## WHAT YOU WILL DO
For the records below, output each line exactly as it appears, from the first through the line with "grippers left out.".

___ INFORMATION PROVIDED ___

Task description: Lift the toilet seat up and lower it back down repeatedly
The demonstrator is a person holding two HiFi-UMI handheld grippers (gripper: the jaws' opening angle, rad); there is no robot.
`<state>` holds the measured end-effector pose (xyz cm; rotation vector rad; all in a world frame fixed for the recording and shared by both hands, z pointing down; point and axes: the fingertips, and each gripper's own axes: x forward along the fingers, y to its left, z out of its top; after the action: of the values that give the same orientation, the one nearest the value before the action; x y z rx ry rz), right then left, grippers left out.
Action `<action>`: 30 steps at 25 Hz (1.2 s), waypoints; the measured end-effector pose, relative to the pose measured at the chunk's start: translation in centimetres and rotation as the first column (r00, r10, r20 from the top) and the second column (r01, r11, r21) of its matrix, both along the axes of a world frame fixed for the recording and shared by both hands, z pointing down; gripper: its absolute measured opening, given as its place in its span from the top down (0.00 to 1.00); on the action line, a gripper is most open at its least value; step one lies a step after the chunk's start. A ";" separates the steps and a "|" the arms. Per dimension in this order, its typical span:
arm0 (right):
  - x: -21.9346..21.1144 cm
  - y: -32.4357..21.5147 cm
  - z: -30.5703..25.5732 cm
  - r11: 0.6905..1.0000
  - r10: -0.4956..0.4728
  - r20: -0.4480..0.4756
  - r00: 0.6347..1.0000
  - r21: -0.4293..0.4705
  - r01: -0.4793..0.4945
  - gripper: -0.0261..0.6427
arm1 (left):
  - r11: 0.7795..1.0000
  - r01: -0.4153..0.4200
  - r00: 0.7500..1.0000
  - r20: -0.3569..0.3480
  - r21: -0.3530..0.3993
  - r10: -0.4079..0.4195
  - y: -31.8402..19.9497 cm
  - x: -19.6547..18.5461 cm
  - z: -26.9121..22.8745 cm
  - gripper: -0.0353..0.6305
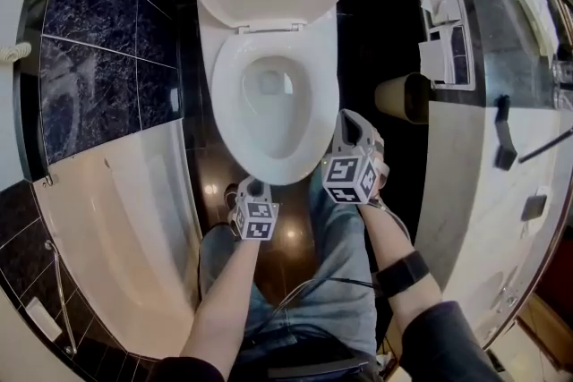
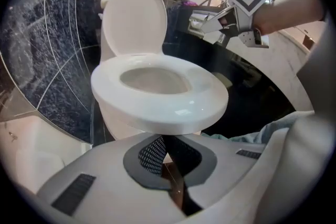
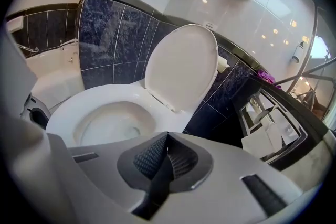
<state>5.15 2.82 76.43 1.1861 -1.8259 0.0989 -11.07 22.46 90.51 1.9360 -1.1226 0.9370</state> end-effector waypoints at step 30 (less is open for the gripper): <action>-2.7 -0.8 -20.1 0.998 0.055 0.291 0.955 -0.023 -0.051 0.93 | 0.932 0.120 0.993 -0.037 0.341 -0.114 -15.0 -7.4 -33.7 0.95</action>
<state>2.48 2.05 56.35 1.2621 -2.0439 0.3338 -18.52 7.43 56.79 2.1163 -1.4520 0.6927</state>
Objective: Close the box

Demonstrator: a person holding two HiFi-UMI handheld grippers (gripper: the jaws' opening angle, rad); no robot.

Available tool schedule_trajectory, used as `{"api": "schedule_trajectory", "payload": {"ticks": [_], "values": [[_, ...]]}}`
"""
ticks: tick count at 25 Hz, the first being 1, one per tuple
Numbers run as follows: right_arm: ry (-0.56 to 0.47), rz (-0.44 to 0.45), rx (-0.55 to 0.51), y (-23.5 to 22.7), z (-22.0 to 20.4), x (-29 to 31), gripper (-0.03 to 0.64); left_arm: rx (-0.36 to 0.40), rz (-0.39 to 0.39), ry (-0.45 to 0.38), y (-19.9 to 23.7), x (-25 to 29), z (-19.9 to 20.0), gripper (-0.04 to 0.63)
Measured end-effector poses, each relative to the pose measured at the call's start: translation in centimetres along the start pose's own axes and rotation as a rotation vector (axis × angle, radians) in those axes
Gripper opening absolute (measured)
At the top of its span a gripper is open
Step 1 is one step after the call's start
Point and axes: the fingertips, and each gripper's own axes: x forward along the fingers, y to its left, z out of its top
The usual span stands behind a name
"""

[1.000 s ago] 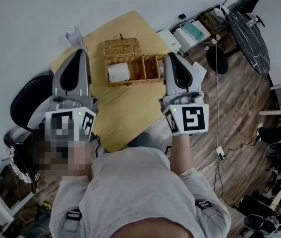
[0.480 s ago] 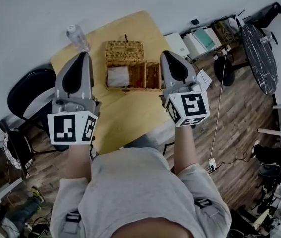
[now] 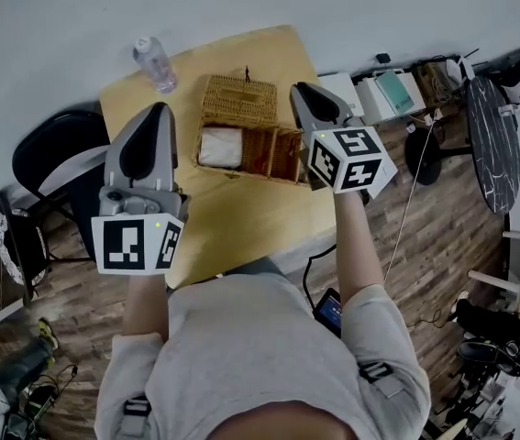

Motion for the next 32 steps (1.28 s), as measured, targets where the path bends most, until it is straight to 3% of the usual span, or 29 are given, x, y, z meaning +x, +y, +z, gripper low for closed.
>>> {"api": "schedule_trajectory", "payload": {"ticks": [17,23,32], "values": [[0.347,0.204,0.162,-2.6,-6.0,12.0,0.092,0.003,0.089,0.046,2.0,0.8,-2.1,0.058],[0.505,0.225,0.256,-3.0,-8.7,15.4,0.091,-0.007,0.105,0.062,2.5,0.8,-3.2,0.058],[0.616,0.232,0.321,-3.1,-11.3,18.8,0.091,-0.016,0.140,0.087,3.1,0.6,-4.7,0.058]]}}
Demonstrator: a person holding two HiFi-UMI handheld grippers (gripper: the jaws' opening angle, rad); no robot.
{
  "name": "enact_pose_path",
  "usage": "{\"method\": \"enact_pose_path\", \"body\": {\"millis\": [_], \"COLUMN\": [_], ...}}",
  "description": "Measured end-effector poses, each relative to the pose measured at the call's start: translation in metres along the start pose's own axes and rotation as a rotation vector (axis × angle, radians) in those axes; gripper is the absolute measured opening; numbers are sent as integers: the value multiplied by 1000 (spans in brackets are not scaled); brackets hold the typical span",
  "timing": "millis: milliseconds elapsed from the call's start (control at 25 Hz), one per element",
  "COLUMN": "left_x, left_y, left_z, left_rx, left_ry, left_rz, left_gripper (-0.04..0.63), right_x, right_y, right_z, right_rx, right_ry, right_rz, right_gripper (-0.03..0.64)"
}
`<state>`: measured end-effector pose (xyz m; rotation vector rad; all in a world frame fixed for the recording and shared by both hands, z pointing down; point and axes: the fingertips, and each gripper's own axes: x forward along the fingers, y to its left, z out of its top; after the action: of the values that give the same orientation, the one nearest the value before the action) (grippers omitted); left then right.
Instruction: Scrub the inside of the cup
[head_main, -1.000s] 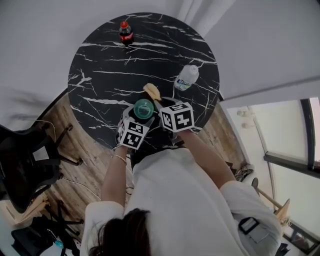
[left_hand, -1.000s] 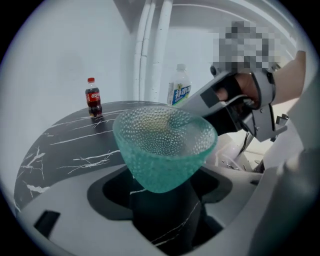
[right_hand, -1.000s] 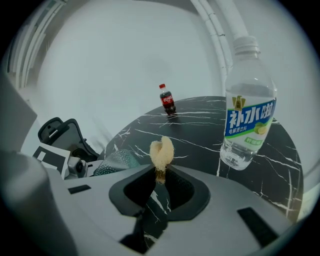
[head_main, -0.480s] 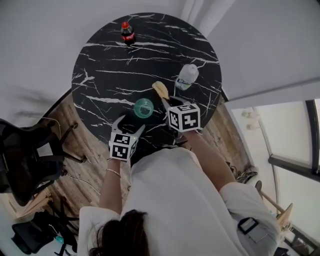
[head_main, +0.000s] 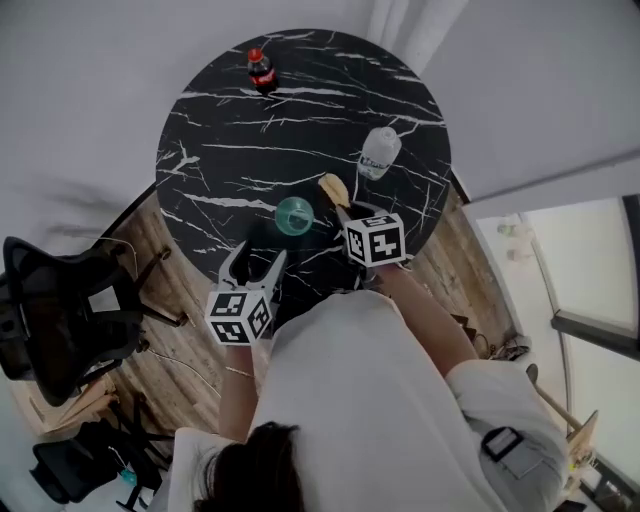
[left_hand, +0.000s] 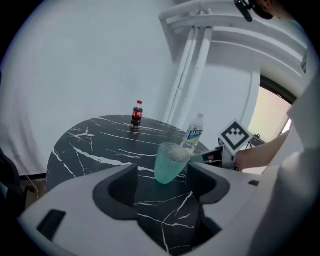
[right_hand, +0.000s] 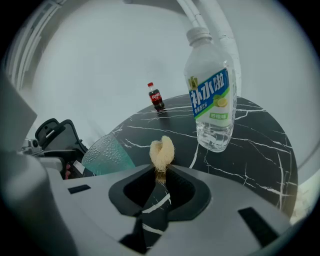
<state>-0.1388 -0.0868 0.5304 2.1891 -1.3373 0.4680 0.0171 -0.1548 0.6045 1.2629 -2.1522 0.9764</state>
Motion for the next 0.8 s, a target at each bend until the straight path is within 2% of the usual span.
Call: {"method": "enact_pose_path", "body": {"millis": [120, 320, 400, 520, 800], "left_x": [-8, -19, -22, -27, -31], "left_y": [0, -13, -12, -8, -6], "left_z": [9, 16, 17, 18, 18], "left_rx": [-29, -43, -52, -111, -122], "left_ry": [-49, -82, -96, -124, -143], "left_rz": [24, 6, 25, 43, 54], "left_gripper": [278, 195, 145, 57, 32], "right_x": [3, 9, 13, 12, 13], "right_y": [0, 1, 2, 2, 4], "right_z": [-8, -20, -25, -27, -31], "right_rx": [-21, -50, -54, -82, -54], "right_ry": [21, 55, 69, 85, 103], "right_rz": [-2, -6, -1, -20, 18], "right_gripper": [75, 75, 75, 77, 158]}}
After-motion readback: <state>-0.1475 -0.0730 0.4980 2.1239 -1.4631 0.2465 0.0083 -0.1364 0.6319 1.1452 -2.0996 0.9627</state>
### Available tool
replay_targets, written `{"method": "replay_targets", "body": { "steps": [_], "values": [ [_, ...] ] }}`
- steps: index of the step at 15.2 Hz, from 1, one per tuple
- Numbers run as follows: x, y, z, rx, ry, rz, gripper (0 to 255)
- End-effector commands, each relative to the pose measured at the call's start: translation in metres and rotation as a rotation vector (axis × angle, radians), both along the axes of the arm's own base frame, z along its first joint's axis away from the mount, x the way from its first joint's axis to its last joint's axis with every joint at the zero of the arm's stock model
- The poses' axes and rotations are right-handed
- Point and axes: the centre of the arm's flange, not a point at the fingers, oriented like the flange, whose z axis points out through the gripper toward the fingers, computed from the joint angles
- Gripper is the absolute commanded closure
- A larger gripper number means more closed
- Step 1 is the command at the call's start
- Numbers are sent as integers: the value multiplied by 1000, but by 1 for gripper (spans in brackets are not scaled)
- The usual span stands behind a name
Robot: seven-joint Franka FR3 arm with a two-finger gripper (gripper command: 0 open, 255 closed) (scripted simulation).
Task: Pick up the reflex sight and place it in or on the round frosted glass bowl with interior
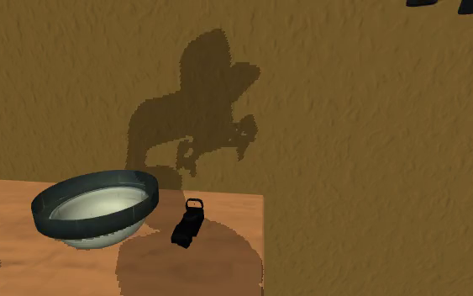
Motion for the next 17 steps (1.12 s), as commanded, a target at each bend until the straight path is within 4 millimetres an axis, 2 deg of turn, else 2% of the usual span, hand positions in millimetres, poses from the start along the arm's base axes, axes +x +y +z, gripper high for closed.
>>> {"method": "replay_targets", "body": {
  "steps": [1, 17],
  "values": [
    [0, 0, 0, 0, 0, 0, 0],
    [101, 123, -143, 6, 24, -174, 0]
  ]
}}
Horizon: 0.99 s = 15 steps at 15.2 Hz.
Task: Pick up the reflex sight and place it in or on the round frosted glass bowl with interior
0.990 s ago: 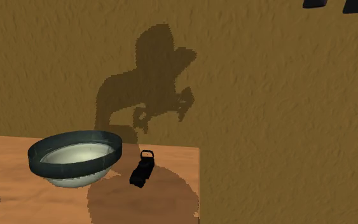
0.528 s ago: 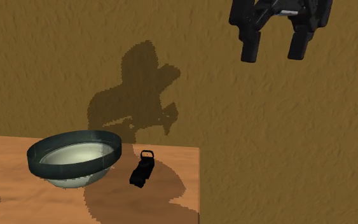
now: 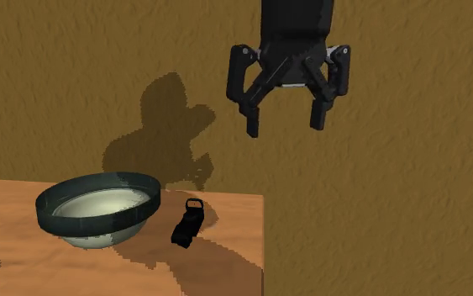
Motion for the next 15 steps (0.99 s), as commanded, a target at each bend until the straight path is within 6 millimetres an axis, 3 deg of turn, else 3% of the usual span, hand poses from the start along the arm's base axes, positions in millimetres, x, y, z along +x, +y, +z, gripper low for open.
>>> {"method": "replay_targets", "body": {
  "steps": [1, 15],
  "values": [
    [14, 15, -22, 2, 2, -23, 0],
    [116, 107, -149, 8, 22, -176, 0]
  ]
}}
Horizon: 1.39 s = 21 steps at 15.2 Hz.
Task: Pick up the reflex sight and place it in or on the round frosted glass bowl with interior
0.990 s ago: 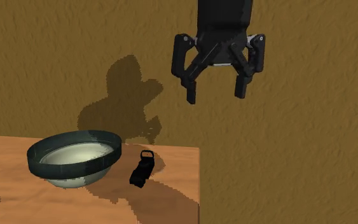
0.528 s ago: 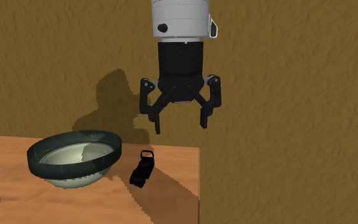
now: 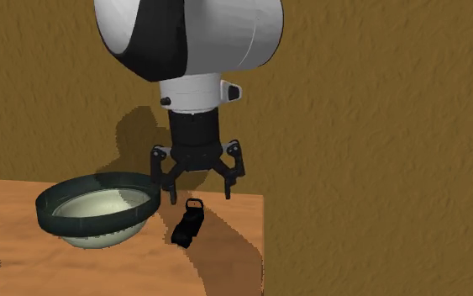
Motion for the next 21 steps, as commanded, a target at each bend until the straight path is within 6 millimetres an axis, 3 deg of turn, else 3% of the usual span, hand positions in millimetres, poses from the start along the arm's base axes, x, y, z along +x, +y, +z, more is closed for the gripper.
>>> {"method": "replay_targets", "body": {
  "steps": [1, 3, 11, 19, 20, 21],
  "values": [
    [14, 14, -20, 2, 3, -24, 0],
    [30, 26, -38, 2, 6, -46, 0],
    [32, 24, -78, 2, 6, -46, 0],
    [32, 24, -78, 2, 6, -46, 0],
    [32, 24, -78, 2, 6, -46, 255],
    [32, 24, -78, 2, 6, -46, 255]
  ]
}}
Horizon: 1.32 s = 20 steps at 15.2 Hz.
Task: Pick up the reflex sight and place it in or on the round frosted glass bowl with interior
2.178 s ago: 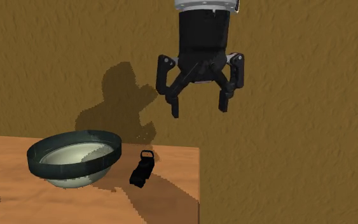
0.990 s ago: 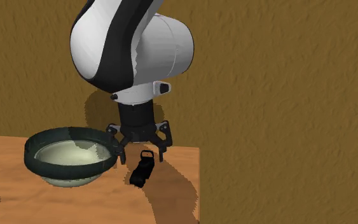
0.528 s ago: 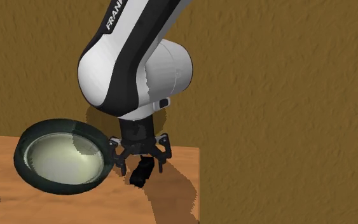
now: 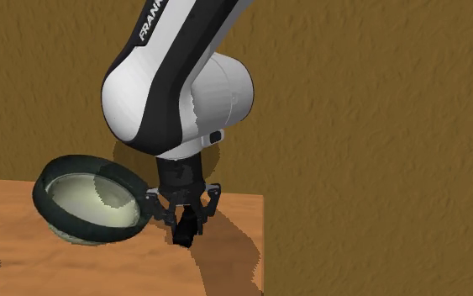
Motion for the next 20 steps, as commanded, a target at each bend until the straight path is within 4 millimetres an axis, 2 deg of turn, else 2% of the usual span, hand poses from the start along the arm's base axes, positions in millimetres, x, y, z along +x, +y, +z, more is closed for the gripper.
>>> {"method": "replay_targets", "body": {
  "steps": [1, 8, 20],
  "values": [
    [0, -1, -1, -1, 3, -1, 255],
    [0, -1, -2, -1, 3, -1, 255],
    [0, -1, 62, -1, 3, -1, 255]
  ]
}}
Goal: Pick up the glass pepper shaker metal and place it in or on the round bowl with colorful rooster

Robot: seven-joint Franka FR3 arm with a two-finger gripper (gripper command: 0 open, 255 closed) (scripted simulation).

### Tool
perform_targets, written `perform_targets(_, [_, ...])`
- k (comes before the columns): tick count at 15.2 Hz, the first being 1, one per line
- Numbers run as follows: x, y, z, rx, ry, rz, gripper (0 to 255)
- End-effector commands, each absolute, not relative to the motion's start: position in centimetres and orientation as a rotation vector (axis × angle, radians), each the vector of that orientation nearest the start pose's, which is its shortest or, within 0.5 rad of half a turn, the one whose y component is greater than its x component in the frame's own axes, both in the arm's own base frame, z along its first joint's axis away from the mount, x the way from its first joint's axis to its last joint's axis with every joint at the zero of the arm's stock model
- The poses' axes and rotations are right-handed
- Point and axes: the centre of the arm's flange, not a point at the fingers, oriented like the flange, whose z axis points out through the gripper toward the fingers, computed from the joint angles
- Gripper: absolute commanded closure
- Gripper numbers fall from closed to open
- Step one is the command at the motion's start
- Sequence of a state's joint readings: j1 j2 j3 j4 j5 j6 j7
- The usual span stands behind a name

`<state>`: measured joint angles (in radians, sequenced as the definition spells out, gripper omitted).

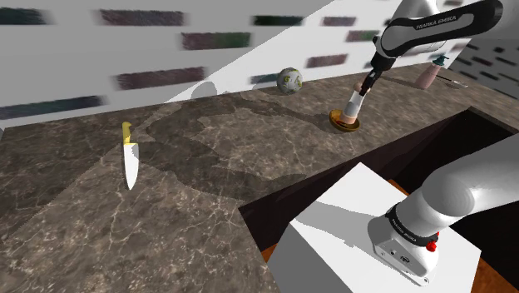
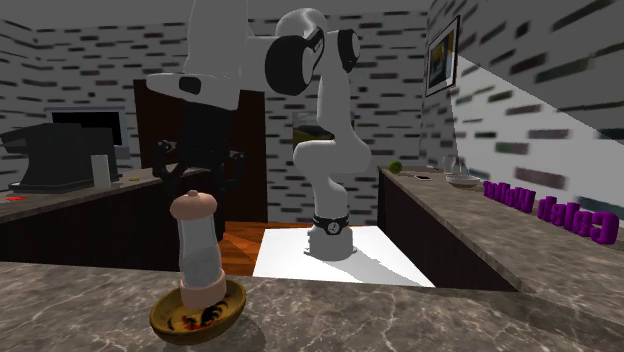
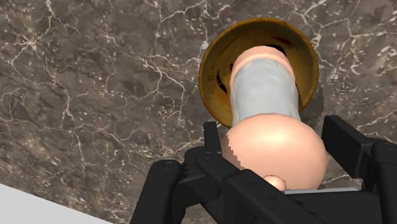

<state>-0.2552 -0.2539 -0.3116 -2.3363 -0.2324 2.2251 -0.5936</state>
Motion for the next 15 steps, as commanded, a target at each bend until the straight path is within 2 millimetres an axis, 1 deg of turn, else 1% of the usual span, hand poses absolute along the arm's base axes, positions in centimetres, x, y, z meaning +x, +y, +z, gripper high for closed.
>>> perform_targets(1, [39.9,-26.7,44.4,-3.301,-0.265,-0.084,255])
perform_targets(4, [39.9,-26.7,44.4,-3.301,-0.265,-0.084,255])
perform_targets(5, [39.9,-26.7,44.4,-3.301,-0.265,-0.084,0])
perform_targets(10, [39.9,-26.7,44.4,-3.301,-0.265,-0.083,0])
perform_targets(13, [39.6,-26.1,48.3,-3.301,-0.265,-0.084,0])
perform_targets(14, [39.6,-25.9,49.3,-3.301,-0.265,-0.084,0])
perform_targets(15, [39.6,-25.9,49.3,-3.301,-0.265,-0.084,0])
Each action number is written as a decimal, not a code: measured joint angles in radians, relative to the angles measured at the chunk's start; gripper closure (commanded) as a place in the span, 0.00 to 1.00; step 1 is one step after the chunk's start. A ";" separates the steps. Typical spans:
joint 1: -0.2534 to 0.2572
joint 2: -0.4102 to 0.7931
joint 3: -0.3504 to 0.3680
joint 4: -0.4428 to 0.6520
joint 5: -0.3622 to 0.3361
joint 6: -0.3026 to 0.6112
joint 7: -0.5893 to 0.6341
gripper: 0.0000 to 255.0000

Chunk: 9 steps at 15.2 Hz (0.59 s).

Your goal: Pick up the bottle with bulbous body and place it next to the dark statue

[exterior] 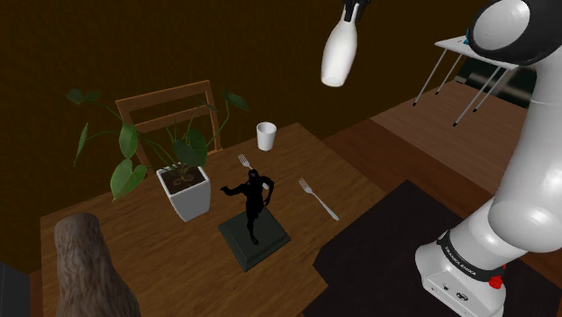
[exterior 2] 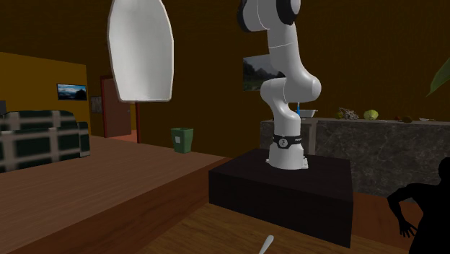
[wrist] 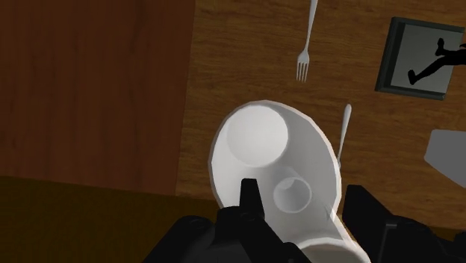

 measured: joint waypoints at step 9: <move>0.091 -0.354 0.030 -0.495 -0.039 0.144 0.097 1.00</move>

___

## ANSWER TO THE EXERCISE
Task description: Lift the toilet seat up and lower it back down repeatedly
The demonstrator is a person holding two HiFi-UMI handheld grippers (gripper: the jaws' opening angle, rad); there is no robot.
`<state>` holds the measured end-effector pose (xyz cm; rotation vector rad; all in a world frame fixed for the recording and shared by both hands, z pointing down; point and axes: the fingertips, and each gripper's own axes: x forward along the fingers, y to its left, z out of its top; after the action: of the values that give the same orientation, the one nearest the value before the action; x y z rx ry rz), right then left, grippers left out.

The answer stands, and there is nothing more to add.